-- RECORDS FOR THIS EXERCISE follows --

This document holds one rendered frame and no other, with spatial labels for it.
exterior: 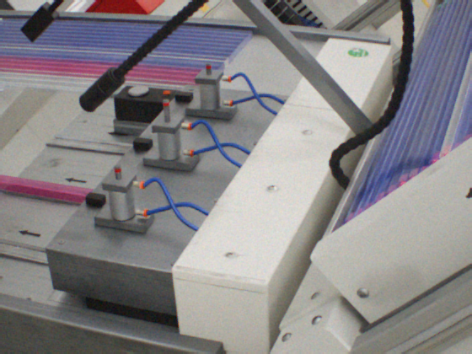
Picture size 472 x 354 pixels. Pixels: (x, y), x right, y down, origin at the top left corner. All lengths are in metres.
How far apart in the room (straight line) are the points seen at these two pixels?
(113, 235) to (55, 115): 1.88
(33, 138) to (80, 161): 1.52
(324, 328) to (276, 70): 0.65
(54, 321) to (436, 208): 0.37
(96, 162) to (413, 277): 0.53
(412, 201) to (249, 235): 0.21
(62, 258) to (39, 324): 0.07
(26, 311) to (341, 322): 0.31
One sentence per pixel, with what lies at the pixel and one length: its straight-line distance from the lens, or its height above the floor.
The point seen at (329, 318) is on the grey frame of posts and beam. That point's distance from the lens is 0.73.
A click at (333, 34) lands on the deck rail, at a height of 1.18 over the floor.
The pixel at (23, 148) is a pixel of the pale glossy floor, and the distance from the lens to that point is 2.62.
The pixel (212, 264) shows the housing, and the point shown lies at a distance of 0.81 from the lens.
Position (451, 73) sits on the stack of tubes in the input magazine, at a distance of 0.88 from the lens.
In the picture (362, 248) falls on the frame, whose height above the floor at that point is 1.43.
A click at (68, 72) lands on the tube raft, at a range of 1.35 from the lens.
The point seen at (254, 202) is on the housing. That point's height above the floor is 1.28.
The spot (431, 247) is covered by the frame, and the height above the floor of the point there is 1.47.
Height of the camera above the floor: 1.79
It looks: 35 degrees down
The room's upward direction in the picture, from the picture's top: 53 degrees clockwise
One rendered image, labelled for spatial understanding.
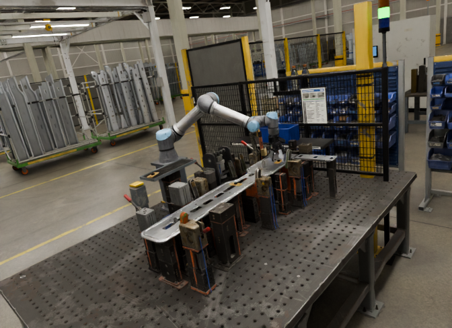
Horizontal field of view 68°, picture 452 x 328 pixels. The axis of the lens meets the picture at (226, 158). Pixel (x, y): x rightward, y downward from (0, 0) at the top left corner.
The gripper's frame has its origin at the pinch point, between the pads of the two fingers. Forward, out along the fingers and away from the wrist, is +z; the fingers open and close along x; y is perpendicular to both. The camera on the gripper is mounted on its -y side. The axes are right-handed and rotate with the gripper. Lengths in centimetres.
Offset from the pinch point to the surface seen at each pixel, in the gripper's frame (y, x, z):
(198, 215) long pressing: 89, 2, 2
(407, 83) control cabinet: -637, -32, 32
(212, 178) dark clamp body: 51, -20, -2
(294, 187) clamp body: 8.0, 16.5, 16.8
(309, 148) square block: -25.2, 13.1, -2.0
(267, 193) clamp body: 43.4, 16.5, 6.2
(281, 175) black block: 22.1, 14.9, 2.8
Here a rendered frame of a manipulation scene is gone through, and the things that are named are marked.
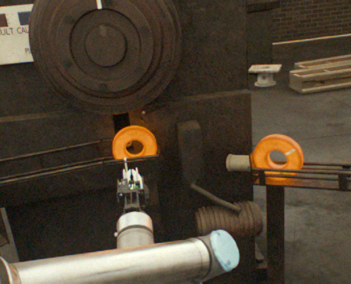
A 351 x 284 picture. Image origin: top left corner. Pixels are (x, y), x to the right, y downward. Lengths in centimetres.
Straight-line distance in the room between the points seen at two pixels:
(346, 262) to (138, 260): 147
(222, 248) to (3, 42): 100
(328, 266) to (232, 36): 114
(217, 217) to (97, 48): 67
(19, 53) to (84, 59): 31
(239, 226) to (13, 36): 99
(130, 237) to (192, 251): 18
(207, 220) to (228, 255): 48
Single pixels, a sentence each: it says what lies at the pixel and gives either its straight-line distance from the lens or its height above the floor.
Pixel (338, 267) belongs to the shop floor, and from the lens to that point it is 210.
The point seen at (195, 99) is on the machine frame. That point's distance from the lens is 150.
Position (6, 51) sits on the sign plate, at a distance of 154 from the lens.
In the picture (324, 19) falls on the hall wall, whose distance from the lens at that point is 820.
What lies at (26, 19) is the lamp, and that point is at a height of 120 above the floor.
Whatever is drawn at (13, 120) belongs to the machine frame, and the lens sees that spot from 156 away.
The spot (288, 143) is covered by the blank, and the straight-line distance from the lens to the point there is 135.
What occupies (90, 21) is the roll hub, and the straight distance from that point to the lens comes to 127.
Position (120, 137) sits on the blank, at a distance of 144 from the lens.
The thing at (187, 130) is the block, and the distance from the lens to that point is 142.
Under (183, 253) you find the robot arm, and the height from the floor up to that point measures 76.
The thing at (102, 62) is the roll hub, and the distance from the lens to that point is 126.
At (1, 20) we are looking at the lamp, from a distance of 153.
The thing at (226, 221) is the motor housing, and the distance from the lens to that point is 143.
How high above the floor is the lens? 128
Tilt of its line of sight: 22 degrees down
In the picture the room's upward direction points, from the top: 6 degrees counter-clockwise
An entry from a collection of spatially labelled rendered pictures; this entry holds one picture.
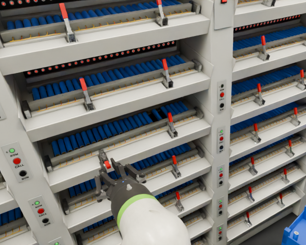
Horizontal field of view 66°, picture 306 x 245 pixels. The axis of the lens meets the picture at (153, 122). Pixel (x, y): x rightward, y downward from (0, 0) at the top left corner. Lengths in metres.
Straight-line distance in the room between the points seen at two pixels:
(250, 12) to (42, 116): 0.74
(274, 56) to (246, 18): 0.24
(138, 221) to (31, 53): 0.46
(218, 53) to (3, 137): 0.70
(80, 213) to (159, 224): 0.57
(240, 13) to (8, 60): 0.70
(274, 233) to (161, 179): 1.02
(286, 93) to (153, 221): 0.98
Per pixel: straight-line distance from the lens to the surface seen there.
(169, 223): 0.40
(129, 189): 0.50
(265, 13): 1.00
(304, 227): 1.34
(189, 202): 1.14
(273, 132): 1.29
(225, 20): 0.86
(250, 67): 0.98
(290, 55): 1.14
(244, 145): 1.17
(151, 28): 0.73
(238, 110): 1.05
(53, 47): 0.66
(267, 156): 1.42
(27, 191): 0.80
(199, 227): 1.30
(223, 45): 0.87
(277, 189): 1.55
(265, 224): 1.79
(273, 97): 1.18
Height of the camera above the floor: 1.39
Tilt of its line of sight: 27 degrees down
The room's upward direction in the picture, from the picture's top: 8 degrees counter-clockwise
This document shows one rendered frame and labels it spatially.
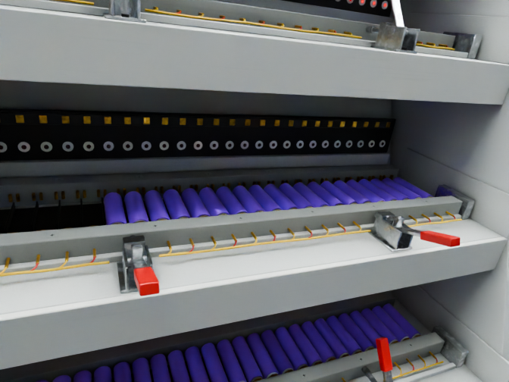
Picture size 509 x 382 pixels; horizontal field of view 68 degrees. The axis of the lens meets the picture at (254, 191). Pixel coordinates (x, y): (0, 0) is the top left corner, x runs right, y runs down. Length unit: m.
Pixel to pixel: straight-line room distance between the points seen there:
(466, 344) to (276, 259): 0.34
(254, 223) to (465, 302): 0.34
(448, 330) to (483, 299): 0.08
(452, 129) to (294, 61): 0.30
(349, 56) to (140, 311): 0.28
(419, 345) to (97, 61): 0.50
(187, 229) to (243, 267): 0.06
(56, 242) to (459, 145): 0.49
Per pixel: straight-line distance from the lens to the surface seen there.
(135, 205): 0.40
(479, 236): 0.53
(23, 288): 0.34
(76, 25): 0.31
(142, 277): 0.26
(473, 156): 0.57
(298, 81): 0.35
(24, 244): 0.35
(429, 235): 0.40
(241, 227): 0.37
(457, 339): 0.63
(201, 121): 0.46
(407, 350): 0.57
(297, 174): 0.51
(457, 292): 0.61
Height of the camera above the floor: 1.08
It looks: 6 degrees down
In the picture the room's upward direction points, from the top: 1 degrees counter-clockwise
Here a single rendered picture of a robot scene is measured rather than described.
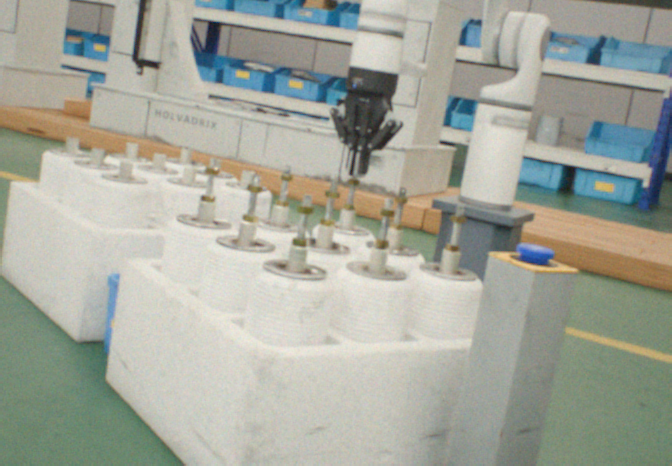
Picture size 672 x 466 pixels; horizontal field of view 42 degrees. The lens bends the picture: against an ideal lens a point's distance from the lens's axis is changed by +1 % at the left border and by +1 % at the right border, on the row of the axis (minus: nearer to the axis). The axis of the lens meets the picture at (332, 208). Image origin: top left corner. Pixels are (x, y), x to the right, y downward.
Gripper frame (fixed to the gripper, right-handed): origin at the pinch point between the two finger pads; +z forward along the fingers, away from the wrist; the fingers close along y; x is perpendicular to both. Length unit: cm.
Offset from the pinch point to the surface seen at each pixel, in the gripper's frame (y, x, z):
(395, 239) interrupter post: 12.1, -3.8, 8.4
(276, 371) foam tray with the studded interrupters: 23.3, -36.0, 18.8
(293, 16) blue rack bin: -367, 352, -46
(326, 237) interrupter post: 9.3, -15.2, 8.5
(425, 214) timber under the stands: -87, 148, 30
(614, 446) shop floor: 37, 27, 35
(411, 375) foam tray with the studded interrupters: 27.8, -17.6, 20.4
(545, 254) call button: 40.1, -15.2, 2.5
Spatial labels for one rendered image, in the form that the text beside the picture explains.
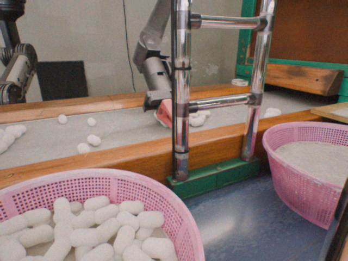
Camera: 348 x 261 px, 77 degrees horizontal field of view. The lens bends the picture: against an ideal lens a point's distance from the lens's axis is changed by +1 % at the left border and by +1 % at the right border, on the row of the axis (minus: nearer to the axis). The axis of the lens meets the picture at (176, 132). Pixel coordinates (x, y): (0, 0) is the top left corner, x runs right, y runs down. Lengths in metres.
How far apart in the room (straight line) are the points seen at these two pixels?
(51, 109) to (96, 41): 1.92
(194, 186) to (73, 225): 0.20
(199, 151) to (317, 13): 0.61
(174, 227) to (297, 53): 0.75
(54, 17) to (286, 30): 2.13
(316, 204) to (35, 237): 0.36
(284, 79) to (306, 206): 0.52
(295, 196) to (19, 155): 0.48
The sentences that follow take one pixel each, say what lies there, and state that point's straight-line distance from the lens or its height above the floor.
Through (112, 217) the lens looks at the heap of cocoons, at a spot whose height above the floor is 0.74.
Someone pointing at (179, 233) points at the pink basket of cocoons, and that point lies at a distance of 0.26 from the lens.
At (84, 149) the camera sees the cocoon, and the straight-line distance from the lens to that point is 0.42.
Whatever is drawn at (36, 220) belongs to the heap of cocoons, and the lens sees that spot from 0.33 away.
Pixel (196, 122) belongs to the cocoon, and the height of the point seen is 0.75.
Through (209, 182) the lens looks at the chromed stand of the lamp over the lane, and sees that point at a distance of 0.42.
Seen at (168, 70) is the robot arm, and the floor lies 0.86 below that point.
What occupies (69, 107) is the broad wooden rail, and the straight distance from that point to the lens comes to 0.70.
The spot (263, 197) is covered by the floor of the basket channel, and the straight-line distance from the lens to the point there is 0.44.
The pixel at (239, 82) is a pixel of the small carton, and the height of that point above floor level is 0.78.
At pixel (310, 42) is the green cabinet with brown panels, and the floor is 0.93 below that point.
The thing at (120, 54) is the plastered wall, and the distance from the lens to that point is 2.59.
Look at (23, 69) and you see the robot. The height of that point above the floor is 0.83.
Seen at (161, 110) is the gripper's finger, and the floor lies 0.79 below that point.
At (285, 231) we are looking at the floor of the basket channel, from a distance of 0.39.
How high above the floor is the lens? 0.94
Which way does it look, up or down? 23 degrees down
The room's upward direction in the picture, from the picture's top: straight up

-- RECORDS FOR THIS EXERCISE concluded --
-- RECORDS FOR THIS EXERCISE follows --

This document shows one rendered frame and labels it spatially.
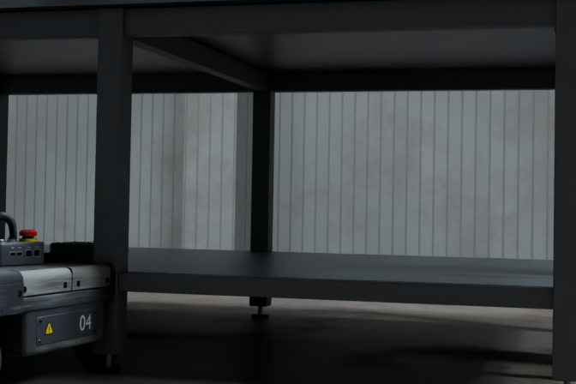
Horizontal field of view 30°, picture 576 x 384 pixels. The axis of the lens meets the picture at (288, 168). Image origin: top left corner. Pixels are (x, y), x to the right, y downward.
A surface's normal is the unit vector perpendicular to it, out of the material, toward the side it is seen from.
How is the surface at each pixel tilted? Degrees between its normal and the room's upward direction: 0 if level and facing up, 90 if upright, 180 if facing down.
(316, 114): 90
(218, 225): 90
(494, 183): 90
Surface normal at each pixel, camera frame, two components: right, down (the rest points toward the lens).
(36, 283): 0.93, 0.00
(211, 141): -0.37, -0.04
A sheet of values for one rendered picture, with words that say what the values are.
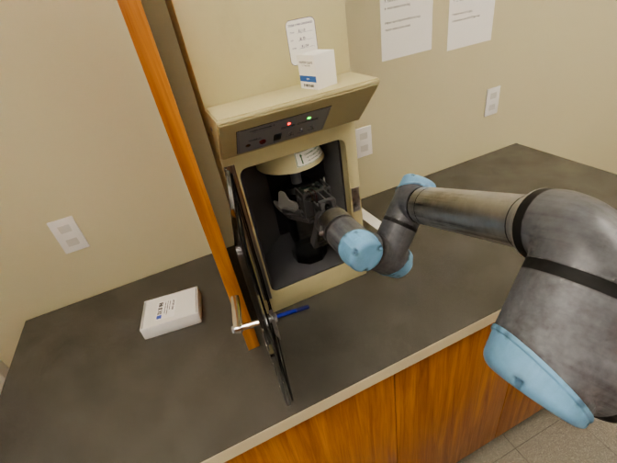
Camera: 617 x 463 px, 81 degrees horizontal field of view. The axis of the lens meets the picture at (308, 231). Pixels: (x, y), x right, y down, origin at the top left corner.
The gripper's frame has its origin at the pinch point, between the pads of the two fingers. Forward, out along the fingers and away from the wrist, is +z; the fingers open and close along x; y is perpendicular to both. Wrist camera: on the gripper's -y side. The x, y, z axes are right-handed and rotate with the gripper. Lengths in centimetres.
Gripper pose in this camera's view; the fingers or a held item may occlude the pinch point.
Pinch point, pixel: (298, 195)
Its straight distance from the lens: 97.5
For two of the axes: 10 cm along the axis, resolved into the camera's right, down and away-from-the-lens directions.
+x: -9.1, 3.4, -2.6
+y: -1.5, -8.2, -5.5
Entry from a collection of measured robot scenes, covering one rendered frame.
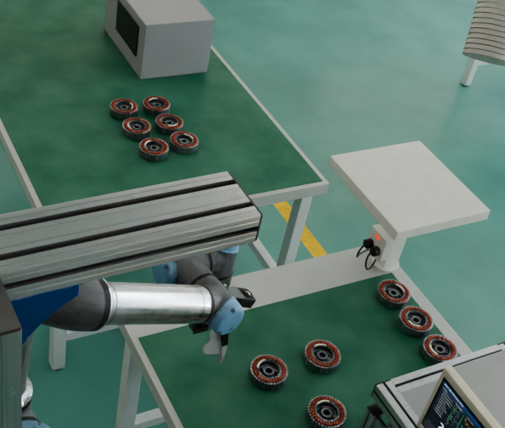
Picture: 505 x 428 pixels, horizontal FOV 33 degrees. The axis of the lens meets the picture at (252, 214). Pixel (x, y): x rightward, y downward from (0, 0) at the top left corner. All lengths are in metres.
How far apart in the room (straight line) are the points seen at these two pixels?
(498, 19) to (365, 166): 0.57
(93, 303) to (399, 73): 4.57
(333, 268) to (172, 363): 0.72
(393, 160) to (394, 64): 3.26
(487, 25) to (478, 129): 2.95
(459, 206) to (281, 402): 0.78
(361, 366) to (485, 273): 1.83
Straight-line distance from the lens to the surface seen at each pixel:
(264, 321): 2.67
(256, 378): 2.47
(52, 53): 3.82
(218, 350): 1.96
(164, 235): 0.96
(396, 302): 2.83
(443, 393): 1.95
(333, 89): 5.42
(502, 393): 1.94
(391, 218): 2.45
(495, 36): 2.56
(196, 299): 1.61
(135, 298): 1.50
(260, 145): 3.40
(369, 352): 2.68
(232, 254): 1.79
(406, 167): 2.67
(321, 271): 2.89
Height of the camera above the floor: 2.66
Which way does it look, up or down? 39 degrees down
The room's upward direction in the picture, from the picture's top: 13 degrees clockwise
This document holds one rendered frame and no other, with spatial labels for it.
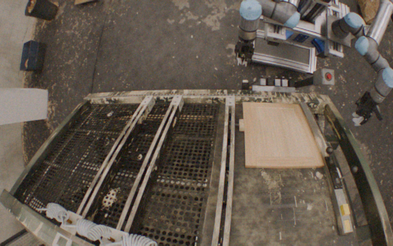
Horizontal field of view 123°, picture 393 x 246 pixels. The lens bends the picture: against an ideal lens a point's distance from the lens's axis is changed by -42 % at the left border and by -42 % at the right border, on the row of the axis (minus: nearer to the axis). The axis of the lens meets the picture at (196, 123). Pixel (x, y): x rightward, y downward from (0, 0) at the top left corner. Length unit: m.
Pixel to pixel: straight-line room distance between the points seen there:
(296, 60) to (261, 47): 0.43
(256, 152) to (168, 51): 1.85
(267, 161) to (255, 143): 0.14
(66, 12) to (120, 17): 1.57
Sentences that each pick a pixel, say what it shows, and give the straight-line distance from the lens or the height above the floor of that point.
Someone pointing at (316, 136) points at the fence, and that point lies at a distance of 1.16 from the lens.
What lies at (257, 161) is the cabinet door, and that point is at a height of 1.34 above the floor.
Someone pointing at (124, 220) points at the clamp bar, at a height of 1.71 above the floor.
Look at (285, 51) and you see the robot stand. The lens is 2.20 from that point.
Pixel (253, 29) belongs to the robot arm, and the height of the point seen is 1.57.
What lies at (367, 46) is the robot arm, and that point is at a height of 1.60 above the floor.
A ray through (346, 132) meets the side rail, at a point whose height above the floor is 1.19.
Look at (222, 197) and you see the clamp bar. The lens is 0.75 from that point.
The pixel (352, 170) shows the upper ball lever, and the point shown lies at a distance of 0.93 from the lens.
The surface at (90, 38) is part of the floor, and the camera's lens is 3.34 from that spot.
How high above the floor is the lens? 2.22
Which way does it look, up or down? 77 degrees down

-- RECORDS FOR THIS EXERCISE concluded --
-- RECORDS FOR THIS EXERCISE follows --

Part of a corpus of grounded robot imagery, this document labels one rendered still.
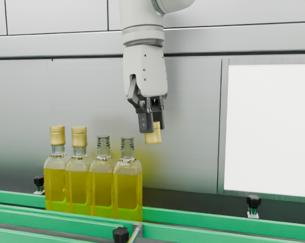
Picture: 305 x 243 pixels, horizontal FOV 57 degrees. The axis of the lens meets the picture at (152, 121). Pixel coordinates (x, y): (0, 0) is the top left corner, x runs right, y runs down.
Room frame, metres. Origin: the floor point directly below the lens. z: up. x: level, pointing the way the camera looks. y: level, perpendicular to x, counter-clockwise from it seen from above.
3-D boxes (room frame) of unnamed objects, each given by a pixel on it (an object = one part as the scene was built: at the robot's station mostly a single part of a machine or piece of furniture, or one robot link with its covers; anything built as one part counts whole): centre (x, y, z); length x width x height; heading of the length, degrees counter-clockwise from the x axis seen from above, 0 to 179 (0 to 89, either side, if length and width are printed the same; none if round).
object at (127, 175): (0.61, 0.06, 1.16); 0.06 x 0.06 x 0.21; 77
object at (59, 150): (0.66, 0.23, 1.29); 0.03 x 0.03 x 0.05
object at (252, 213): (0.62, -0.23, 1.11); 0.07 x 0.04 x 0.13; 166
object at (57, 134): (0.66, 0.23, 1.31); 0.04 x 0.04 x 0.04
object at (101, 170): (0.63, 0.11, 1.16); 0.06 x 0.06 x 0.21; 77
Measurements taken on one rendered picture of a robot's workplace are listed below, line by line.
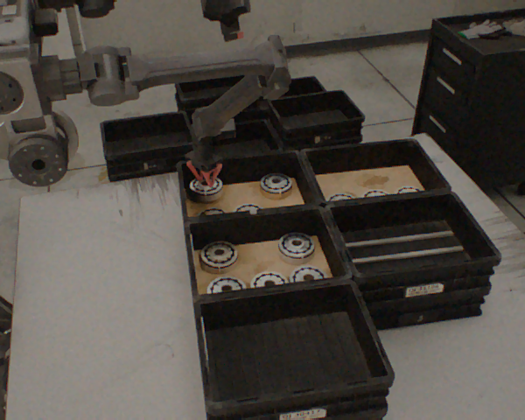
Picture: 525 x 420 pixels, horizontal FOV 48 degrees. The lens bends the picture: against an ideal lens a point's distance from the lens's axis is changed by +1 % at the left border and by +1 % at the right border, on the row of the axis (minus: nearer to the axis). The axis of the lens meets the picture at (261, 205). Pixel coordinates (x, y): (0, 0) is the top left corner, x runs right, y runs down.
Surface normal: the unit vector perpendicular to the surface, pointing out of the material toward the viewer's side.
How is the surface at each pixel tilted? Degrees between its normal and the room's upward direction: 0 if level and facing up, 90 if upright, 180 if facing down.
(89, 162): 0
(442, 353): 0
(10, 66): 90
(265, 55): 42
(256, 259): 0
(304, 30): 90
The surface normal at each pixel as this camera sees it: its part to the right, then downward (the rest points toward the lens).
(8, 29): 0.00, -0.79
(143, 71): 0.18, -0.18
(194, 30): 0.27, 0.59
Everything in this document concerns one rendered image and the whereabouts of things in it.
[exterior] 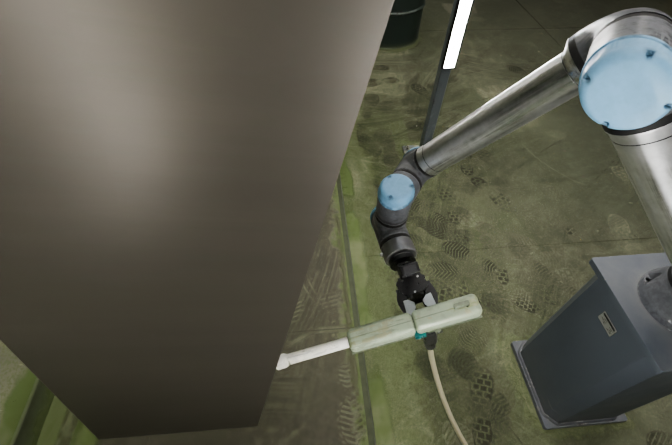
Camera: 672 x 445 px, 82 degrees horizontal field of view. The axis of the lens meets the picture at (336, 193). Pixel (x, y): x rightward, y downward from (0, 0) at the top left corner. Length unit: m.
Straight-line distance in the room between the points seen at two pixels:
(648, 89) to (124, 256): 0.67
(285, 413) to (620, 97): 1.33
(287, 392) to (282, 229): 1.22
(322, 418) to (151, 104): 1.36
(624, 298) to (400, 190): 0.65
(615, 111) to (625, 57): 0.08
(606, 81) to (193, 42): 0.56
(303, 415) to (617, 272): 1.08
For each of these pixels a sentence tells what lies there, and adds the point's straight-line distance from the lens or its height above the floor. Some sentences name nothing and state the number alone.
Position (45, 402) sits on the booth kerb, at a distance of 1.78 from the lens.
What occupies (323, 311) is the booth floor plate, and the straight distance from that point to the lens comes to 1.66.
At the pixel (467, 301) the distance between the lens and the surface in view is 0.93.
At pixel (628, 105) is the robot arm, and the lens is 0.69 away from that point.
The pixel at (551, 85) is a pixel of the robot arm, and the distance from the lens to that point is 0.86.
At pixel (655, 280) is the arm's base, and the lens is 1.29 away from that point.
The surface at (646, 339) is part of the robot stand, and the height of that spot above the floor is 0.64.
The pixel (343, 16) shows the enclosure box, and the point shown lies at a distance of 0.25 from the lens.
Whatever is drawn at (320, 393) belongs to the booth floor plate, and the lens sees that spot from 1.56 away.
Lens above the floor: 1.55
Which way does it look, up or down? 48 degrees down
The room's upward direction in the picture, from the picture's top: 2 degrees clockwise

-- RECORDS FOR THIS EXERCISE concluded --

EXERCISE:
Look above for the line with "Gripper pose in" and the line with "(498, 19) to (365, 166): 0.57", then restate exactly those two lines and all lines between them, with no pictures.

OUTPUT OF THE EXERCISE:
Gripper pose in this camera's view; the fingers or a held item may occlude the pinch point.
Pinch point, pixel: (298, 195)
Its straight distance from the lens: 97.5
For two of the axes: 10 cm along the axis, resolved into the camera's right, down and away-from-the-lens directions.
+x: -9.1, 3.4, -2.6
+y: -1.5, -8.2, -5.5
Entry from a collection of measured robot scenes, covering one rendered frame.
Picture: 505 x 428 pixels, horizontal FOV 33 degrees. The axis of the lens meets the picture at (252, 214). Pixel (x, y): x rightward, y downward from (0, 0) at the top left corner. All lengths are in metres.
How far apart in the room (straight line) are the points seen at these two pixels?
(498, 19) to (365, 166): 0.57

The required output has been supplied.